__To do__. The output should be all lines of the entries below in which the word "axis" occurs.
━━━━━ Entries supplied
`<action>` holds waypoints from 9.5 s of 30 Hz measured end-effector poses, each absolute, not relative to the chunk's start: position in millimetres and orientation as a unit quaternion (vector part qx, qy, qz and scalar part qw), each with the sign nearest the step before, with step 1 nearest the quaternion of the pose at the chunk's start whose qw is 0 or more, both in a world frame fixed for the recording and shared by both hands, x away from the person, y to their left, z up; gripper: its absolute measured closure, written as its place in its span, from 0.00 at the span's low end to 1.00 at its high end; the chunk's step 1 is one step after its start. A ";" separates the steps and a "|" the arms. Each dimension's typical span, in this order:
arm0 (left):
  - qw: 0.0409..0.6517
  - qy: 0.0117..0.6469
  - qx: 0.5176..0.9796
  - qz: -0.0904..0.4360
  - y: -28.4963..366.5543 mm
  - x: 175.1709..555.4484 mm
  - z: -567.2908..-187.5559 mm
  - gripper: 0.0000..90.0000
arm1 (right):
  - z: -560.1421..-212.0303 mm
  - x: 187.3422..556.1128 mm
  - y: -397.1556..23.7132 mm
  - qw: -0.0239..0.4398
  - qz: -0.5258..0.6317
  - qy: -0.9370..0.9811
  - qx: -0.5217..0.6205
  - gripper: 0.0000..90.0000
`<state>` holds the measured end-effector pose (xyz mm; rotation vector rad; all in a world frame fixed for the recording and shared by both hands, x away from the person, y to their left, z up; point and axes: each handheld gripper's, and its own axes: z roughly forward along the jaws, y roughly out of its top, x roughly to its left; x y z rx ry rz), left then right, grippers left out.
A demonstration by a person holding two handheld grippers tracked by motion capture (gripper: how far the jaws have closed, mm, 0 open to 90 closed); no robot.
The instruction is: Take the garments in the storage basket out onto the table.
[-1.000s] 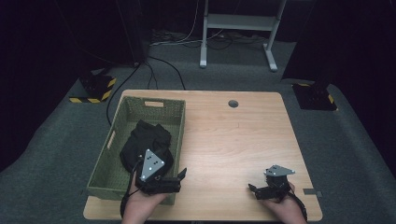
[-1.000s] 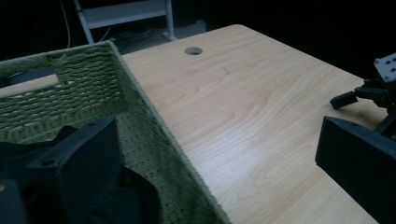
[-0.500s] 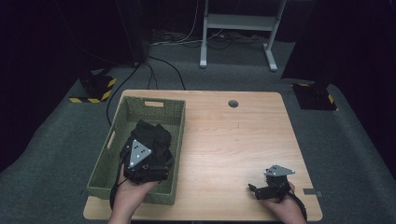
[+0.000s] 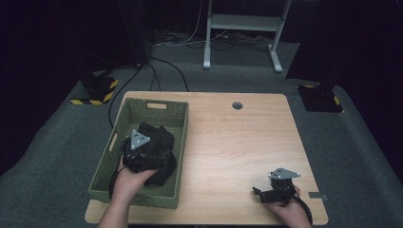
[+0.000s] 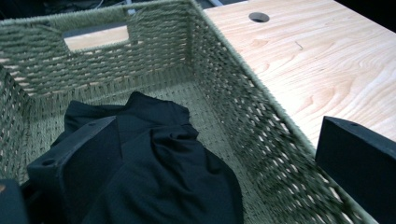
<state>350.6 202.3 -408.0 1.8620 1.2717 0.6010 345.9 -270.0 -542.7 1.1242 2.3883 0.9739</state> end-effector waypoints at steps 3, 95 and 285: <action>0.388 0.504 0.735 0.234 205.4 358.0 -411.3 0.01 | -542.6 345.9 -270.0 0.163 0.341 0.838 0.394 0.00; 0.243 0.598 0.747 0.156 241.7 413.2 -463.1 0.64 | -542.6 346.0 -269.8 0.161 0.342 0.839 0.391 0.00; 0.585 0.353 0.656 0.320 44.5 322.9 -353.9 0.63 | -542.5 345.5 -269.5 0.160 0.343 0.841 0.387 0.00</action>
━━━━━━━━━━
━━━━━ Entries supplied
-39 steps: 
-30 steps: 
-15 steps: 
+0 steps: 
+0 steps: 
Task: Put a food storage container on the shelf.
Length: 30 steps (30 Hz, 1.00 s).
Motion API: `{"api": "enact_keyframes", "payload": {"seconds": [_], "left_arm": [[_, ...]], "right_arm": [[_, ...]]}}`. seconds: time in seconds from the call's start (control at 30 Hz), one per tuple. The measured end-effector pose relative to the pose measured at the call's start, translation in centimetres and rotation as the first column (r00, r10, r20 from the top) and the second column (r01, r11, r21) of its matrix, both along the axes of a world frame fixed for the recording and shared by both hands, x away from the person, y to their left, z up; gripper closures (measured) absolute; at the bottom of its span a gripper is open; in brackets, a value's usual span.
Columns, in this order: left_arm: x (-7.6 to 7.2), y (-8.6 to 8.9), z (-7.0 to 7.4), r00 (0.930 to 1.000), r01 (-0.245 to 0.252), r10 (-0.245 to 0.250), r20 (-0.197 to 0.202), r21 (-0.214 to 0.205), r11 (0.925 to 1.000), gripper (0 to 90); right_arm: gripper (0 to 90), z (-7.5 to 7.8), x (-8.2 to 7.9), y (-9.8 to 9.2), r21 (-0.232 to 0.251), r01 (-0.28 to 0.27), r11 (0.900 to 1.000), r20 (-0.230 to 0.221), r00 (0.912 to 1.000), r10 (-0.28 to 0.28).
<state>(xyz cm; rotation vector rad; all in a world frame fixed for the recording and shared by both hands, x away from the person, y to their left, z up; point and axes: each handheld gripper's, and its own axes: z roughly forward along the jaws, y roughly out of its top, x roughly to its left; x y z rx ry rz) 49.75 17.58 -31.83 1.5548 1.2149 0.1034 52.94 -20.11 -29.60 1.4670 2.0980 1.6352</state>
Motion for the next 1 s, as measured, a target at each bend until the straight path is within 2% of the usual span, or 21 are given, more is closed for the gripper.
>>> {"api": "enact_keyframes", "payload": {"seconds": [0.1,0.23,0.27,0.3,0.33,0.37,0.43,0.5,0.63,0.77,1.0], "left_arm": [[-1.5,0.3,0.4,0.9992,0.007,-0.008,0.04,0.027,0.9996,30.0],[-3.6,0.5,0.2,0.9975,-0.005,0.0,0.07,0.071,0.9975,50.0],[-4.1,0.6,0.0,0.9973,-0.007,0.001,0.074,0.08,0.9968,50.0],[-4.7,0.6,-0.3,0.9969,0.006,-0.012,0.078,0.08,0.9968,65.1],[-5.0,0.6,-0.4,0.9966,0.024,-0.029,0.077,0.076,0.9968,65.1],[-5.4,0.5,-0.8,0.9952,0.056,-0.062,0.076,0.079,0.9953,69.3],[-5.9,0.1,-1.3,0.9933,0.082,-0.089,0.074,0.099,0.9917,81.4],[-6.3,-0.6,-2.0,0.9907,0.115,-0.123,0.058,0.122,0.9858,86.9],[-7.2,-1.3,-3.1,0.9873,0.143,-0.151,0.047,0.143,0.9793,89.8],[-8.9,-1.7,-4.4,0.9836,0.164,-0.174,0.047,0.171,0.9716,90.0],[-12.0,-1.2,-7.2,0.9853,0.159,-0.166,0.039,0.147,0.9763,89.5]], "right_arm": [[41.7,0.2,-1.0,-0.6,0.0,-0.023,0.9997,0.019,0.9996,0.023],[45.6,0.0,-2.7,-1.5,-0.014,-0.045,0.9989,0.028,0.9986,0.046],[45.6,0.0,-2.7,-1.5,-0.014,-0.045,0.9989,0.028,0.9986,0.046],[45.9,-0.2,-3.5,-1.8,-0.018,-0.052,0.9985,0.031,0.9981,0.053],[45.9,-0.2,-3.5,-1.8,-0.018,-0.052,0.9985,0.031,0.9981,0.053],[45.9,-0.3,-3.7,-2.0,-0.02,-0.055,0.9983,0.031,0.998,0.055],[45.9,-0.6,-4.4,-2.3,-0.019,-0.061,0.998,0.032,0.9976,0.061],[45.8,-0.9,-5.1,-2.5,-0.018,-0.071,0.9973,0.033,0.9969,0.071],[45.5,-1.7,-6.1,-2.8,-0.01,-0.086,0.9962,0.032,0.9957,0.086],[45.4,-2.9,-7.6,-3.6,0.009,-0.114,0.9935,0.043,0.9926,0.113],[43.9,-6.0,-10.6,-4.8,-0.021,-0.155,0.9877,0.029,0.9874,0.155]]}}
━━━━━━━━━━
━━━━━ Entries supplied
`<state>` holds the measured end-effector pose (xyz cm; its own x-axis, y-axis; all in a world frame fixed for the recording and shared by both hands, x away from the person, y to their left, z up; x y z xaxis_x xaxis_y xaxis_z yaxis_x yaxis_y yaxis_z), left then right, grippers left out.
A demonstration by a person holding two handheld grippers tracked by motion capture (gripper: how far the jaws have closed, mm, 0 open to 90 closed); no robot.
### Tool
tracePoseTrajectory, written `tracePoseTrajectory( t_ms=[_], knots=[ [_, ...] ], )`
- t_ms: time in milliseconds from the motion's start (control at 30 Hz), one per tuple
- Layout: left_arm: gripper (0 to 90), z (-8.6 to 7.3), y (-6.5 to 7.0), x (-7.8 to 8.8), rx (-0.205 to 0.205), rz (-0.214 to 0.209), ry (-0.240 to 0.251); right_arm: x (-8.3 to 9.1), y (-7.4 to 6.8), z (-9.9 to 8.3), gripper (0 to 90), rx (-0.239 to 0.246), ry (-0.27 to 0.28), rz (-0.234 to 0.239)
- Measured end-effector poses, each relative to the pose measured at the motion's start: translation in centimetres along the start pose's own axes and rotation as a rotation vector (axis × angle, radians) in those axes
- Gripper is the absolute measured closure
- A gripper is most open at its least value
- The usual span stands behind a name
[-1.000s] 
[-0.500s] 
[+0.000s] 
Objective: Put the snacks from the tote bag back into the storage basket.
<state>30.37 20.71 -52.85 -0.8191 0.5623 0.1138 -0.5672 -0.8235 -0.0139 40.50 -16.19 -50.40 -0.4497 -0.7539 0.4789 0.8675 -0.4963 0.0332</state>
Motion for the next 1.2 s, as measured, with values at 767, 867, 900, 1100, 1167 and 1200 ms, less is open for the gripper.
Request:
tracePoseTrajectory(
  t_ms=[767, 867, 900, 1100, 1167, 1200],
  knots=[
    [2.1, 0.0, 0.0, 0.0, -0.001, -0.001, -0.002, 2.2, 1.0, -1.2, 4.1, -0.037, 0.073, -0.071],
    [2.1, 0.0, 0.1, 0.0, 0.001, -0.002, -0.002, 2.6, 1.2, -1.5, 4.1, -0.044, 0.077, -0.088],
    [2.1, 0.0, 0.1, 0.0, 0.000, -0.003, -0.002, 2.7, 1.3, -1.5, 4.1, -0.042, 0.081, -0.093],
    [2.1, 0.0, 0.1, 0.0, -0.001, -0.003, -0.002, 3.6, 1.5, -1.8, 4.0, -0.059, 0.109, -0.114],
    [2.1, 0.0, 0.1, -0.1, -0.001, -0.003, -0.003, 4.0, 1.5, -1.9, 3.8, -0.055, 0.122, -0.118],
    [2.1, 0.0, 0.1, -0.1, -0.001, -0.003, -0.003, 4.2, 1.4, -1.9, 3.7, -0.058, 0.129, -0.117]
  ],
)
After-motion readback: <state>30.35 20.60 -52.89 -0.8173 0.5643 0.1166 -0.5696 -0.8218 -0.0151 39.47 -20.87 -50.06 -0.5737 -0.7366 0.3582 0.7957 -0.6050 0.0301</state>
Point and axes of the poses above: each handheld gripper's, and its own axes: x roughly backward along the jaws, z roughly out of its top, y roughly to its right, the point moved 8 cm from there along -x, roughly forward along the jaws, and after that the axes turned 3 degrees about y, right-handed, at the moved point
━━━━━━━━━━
__Solution for this task__.
`<state>` holds the measured end-effector pose (xyz cm; its own x-axis, y-axis; all in a world frame fixed for the recording and shared by both hands, x away from the person, y to their left, z up; x y z xaxis_x xaxis_y xaxis_z yaxis_x yaxis_y yaxis_z), left then right, grippers left out.
- Measured end-effector poses, each relative to the pose measured at the motion's start: translation in centimetres along the start pose's own axes and rotation as a rotation vector (axis × angle, radians) in those axes

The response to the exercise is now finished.